All pictures should be dropped, and only the lines from the top of the entries below through the line containing "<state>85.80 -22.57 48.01" repeated exactly, both ends included.

-------- DATA SECTION

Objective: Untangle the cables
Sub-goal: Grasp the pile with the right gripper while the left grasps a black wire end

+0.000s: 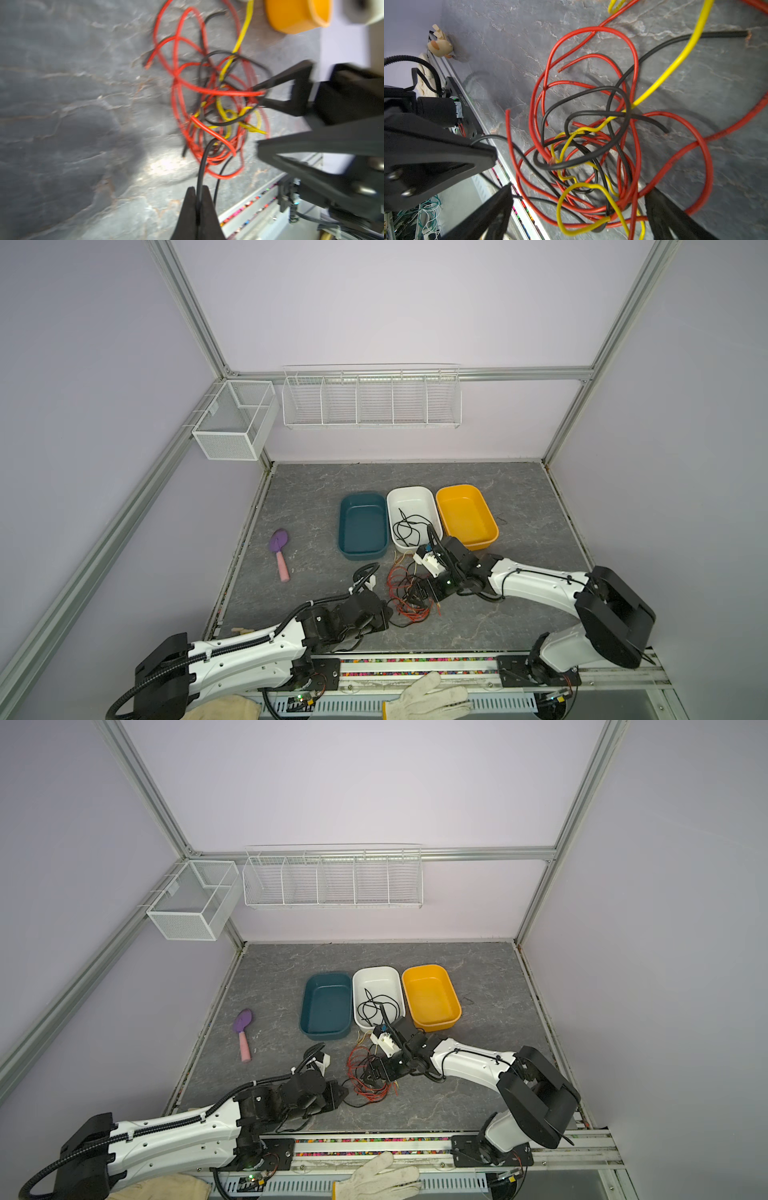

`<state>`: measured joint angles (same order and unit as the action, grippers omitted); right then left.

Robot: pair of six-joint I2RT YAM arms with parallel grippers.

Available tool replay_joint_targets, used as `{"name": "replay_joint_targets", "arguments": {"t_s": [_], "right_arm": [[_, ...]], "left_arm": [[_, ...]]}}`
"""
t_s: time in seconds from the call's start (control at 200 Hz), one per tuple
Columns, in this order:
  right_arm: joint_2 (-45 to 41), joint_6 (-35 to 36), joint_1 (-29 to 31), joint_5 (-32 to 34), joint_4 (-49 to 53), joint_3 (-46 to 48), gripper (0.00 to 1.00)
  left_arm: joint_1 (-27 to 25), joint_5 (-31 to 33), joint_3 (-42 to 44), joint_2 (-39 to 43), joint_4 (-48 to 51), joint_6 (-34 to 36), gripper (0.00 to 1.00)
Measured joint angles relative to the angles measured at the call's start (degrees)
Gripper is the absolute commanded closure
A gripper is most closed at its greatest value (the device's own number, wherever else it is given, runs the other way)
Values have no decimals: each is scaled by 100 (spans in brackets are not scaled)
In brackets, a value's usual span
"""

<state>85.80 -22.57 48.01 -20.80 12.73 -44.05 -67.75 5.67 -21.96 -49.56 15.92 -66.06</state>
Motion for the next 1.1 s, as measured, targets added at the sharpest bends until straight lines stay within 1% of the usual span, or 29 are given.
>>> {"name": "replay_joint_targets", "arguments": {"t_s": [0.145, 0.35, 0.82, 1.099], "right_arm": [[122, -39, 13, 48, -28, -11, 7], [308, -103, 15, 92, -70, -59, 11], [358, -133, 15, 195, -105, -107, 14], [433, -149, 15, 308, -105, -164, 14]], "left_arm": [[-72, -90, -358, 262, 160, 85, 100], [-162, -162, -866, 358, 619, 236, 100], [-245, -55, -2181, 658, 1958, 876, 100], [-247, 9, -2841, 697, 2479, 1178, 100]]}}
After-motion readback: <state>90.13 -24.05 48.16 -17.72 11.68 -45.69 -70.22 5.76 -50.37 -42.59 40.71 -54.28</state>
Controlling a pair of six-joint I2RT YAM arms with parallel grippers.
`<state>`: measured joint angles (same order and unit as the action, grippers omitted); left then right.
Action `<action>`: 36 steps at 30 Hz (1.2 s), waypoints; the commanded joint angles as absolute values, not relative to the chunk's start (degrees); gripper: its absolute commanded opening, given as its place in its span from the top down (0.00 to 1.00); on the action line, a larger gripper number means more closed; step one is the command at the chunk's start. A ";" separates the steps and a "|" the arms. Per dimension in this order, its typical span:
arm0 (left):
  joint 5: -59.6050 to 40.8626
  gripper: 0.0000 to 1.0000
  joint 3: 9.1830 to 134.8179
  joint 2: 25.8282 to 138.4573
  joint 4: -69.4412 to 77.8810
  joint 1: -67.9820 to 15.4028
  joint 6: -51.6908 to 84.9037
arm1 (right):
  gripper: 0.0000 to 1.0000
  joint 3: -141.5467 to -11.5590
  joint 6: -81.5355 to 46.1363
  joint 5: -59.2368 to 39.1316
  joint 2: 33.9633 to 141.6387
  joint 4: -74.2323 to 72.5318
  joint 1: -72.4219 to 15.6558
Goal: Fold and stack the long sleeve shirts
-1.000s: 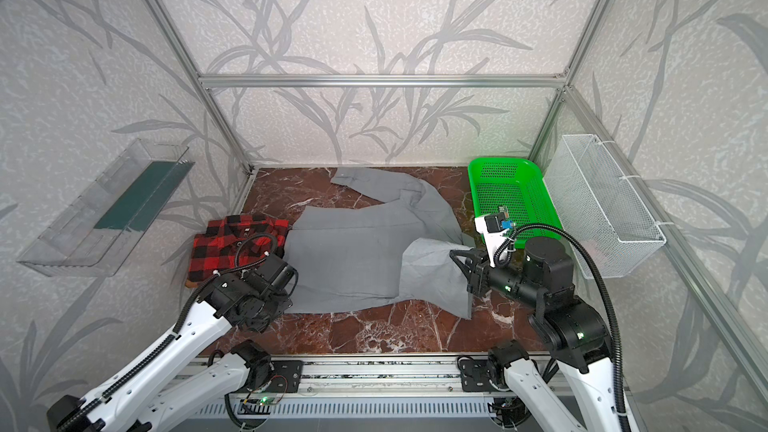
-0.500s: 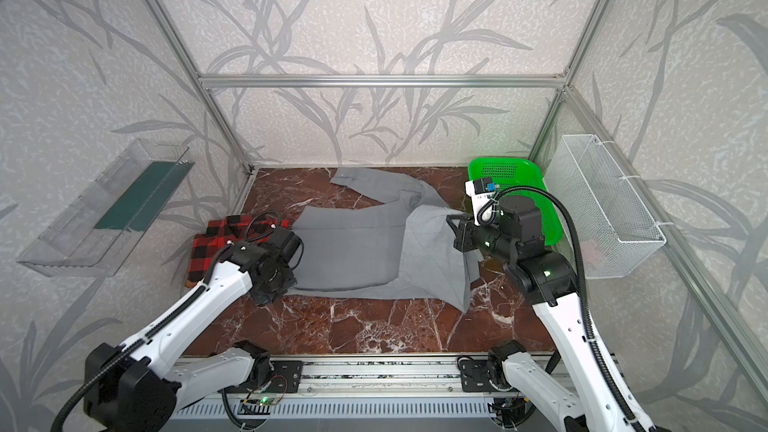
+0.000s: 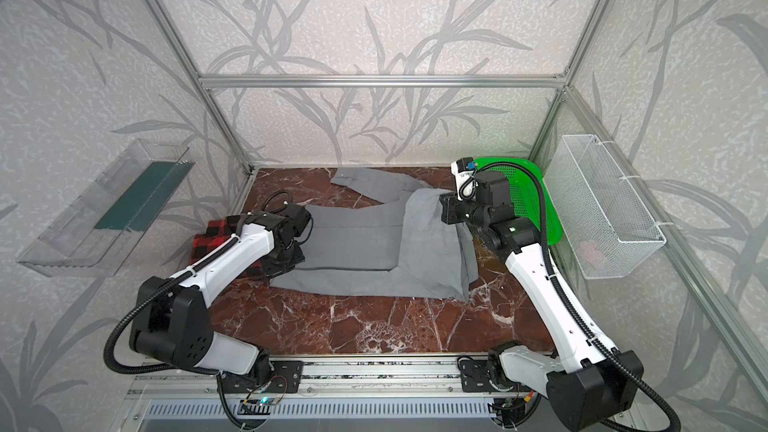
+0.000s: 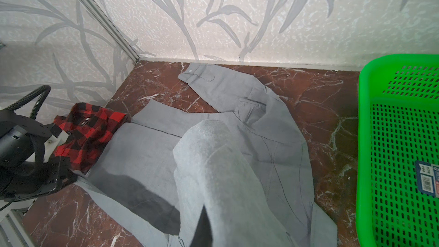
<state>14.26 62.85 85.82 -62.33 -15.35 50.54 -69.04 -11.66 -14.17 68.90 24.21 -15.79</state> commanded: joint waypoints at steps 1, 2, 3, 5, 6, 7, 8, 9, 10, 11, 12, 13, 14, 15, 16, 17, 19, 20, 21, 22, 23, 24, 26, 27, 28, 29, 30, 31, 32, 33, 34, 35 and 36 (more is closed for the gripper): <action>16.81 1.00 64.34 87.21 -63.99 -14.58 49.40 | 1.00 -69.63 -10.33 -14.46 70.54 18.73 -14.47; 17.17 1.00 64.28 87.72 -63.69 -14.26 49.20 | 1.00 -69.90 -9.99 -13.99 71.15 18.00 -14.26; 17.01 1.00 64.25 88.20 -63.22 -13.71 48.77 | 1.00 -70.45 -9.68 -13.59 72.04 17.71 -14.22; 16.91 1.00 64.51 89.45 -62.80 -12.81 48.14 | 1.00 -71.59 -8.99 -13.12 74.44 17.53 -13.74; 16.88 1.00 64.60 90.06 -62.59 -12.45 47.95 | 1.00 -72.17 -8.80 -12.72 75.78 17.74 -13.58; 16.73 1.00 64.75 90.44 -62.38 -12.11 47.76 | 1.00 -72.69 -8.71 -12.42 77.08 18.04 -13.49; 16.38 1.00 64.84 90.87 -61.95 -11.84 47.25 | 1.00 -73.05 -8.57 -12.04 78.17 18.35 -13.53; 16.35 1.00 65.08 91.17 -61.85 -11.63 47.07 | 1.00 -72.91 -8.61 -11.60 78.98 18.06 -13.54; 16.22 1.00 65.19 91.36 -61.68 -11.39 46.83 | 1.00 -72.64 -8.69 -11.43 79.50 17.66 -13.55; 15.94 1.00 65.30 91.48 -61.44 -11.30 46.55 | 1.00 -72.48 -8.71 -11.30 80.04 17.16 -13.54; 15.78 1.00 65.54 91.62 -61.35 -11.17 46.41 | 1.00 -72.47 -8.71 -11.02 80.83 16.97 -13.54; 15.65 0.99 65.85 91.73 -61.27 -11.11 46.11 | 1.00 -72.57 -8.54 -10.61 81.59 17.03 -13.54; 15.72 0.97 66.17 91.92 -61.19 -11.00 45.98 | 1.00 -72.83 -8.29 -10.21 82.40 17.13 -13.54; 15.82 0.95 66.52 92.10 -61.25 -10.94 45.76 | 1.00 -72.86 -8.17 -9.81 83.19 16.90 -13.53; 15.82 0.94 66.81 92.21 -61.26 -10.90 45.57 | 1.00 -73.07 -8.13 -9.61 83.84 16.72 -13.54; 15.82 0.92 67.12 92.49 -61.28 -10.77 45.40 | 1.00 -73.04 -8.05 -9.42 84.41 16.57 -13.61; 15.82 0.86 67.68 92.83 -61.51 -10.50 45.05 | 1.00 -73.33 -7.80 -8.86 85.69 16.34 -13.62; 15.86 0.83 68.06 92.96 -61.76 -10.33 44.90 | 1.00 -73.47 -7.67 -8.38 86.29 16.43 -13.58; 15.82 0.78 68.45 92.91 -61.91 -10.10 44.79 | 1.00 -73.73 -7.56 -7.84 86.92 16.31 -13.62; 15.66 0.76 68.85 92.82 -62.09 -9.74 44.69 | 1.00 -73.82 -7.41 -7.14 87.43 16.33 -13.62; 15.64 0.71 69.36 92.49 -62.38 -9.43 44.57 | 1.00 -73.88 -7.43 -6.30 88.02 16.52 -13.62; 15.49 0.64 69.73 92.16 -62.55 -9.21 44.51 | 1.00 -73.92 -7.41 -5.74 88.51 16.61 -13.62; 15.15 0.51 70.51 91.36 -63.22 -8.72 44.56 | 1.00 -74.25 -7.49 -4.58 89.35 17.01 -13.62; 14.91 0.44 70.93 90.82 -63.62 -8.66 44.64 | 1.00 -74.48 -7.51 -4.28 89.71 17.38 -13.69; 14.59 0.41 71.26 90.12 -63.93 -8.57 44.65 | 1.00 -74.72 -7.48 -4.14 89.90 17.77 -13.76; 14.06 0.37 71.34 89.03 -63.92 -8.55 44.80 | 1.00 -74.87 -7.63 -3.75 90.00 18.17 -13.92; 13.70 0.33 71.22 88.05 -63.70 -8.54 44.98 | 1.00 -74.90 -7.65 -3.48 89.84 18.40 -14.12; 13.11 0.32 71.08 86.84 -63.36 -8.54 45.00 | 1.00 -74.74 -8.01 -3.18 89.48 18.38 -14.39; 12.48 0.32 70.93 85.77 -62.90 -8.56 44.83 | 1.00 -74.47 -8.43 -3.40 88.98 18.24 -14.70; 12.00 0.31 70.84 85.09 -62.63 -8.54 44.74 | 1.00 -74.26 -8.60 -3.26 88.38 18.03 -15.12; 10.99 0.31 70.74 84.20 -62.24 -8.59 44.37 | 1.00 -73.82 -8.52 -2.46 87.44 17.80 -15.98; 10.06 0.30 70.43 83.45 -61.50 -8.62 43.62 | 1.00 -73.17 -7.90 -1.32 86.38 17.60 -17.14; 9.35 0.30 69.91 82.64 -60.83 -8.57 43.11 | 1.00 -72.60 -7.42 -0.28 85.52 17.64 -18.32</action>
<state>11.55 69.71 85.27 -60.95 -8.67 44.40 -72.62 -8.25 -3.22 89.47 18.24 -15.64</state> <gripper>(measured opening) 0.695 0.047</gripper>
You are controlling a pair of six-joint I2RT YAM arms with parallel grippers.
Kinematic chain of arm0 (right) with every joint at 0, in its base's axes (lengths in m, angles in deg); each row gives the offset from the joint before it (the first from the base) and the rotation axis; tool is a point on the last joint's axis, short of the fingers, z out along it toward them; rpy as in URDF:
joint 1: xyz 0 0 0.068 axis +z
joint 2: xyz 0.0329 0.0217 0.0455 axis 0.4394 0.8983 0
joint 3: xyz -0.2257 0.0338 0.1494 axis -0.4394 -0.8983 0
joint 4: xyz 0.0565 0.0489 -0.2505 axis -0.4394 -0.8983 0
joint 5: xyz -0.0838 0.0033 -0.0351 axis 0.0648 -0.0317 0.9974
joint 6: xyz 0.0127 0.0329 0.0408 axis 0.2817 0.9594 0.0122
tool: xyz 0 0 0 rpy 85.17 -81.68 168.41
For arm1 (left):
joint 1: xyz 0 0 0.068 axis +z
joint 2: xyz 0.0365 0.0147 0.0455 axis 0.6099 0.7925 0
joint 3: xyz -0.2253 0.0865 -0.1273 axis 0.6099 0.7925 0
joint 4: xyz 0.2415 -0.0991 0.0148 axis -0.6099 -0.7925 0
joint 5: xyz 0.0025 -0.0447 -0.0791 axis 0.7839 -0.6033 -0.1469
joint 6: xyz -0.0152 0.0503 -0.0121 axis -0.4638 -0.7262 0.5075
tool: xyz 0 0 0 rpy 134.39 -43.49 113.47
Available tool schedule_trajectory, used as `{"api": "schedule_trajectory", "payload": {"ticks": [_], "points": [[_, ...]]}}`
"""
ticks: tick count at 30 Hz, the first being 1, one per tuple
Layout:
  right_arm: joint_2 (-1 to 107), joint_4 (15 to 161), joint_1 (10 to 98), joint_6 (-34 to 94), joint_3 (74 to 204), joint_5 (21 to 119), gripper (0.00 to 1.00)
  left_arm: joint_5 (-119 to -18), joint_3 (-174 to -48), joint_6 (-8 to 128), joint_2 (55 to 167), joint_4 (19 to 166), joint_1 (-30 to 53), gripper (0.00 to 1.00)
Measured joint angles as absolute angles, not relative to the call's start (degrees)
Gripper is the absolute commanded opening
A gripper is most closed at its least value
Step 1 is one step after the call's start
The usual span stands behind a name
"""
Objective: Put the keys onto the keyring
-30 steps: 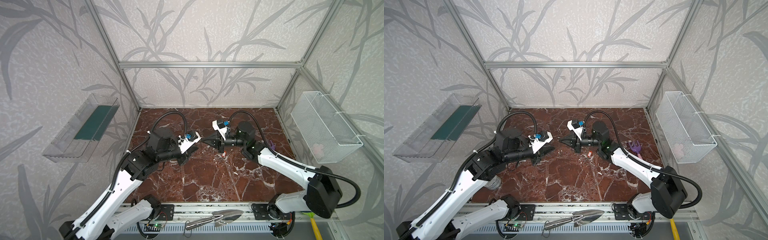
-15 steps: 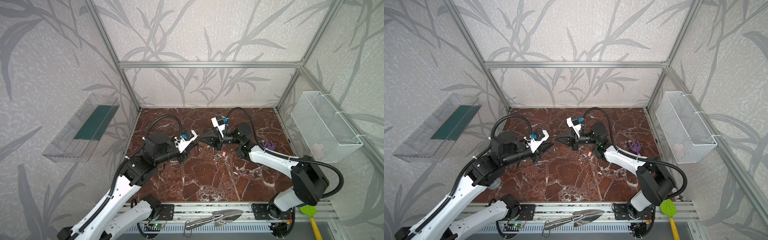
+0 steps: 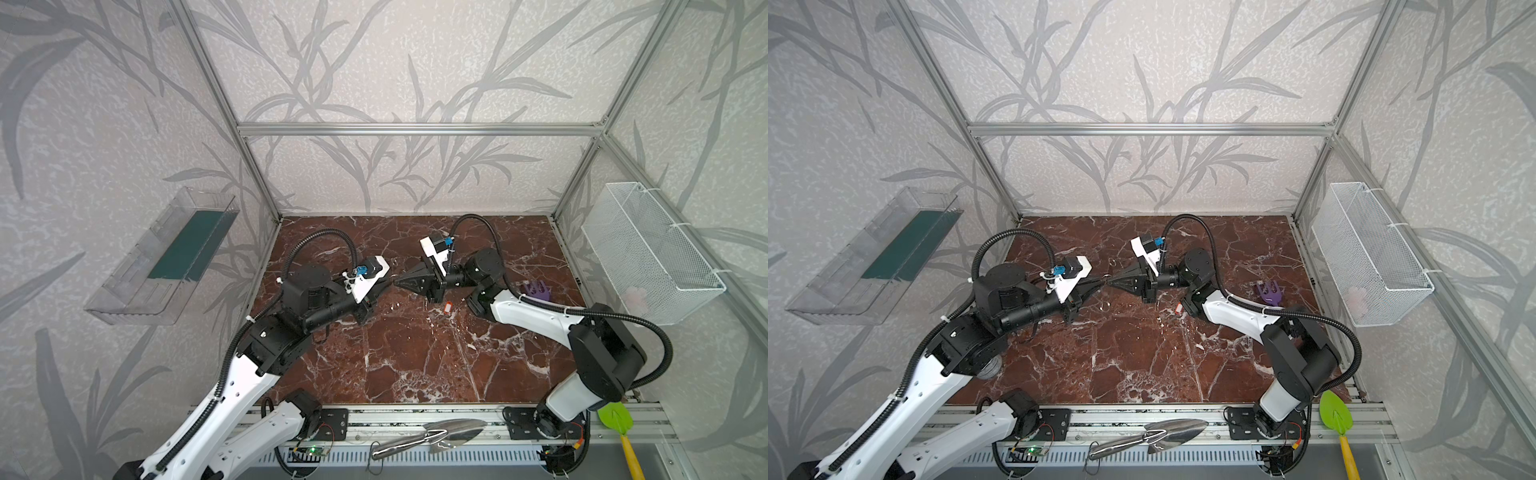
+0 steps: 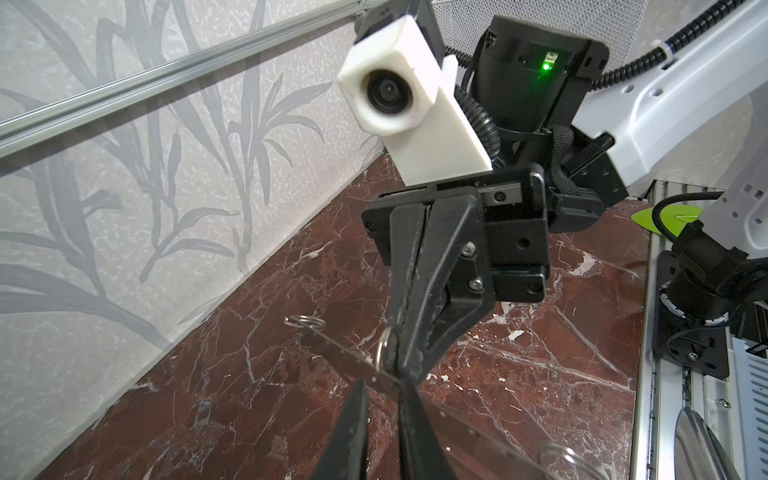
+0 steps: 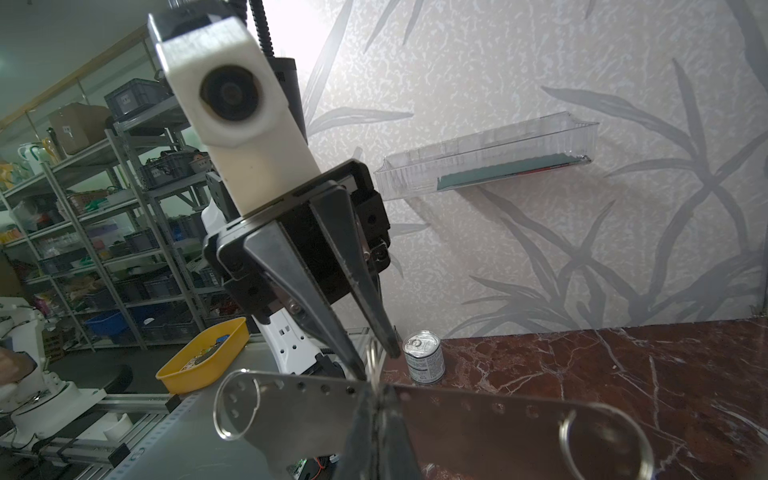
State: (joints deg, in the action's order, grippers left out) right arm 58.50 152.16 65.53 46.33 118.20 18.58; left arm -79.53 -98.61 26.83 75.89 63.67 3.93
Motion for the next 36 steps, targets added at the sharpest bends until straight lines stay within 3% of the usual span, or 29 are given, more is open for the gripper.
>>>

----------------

_EXERCISE RESULT:_
Objective: Untangle the cables
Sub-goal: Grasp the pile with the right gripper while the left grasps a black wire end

+0.000s: 

`<state>`: measured joint angles (same order and unit as the action, grippers omitted); right then left.

Robot: pair of six-joint I2RT YAM arms with parallel grippers.

Available tool replay_joint_targets, used as `{"name": "replay_joint_targets", "arguments": {"t_s": [_], "right_arm": [[_, ...]], "left_arm": [[_, ...]]}}`
"""
t_s: time in seconds from the call's start (control at 200 Hz), one per tuple
Columns, in this order:
  right_arm: joint_2 (-45 to 41), joint_6 (-35 to 36), joint_1 (-29 to 31), joint_5 (-32 to 34), joint_4 (-49 to 53), joint_3 (-46 to 48), gripper (0.00 to 1.00)
  left_arm: joint_1 (-27 to 25), joint_5 (-31 to 33), joint_3 (-42 to 44), joint_2 (-39 to 43), joint_4 (-48 to 51), joint_6 (-34 to 36), gripper (0.00 to 1.00)
Measured joint angles relative to the angles measured at the call's start (degrees)
Gripper is the absolute commanded closure
A gripper is most closed at its greatest value (the device's own number, wherever else it is given, runs the other way)
Values have no decimals: each is scaled by 100 (spans in brackets are not scaled)
In brackets, a value's usual span
"""

<state>85.80 -22.57 48.01 -20.80 12.73 -44.05 -67.75 5.67 -21.96 -49.56 15.92 -66.06</state>

Nothing further remains for this exercise.